Spectral sensing can be used to quantify chemicals in the environment, perform quality control in industrial and commercial manufacturing processes, assess water quality and vegetation health, identify targets, and for mineral mapping. Meanwhile, polarimetric sensing can be used to enhance a target’s contrast in cluttered backgrounds, measure surface roughness, and to quantify aerosols in the atmosphere.
Meanwhile, spectral sensing in biomedical imaging can isolate cellular fluorescence or reflectance signatures from a cluttered background. This is useful for identifying diseased cells for diagnostic purposes, and can often avoid biopsy and pathology. Furthermore, it can aid in establishing a diseased tissue’s depth, lateral extent, and concentration. Similarly, polarimetric imaging can enhance contrast through single and multiple scattering. Specifically, healthy tissue is often highly structured and ordered, while diseased tissue is more random. Therefore, diseased tissue often increases depolarization while generally reducing retardance, while the converse is true for healthy tissues.
Another area of active research is in algorithms. Our specific area of emphasis is in applying algorithms to large databases of remotely sensed data with associated ground truth. One active area of research in our laboratory within this area is in agriculture; specifically, identifying how remotely sensed data can be used to supplement or replace manual (e.g., labor-intensive) measurements of plant tissues. Ultimately, we hope to transition these findings into providing actionable information for agricultural management decisions. Work accomplished within this agronomic space has been achieved in conjunction with the AMPLIFY program in the College of Agricultural and Life Sciences. Additionally, we are developing new algorithms, and applying existing algorithms in new ways, to the calibration of our optical sensors.
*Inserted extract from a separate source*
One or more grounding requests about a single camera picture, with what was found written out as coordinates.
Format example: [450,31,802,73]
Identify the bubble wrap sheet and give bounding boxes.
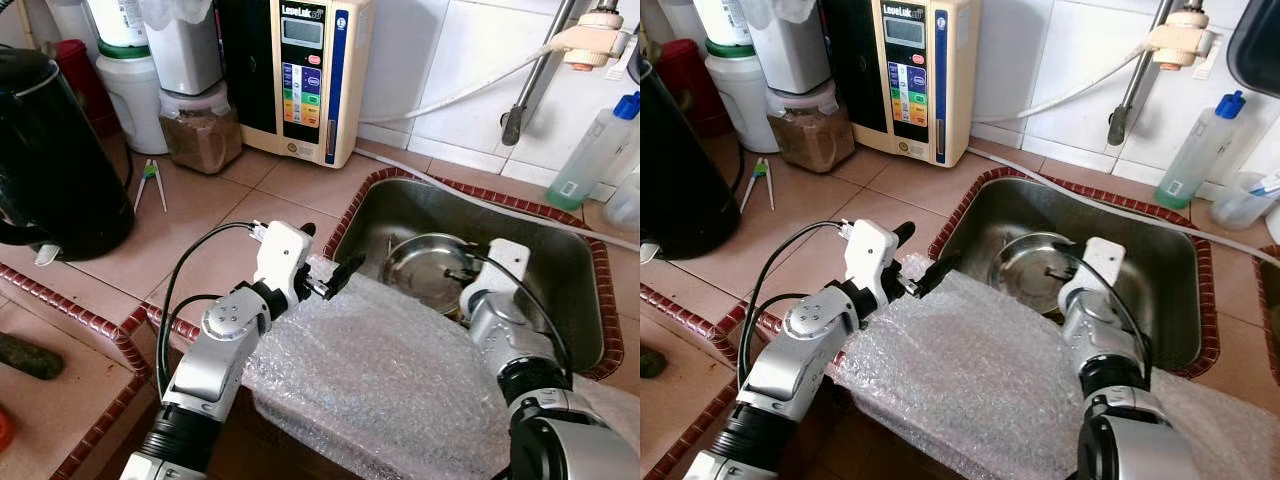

An excellent teaching-related quote ironically summarizes the more traditional lecture as “the process by which the notes of the lecturer become the notes of the student without passing through the mind of either” (Anonymous). Research has demonstrated that this concept, of mechanically “transferring knowledge” from projectors and blackboards (the lecturer) to the students’ notebooks, supports a low level of student cognition. Yet this pattern of lecturing continues in undergraduate and graduate education. In order to ensure higher participation and quantitative learning gains during lecture, our goal is to make use of, and to improve, best-practices in teaching. This includes generating materials for new areas of ECE and Optics education, including new ranking tasks, post lecture-tutorials, case studies, and instant feedback-immediate assessment testing and think-pair-share questions using colored voting cards*.
*Courtesy of CAE Astronomy 101
Projects in all areas are currently ongoing, and consist of multiple applications. These include remote detection and identification of projectiles, endoscopic fluorescence imaging for disease detection in the esophagus, retinal spectroscopy and polarimetry for glaucoma detection, satellite tracking and orbital prediction, novel superresolution imaging techniques, and real-time monitoring of thermal spray processes.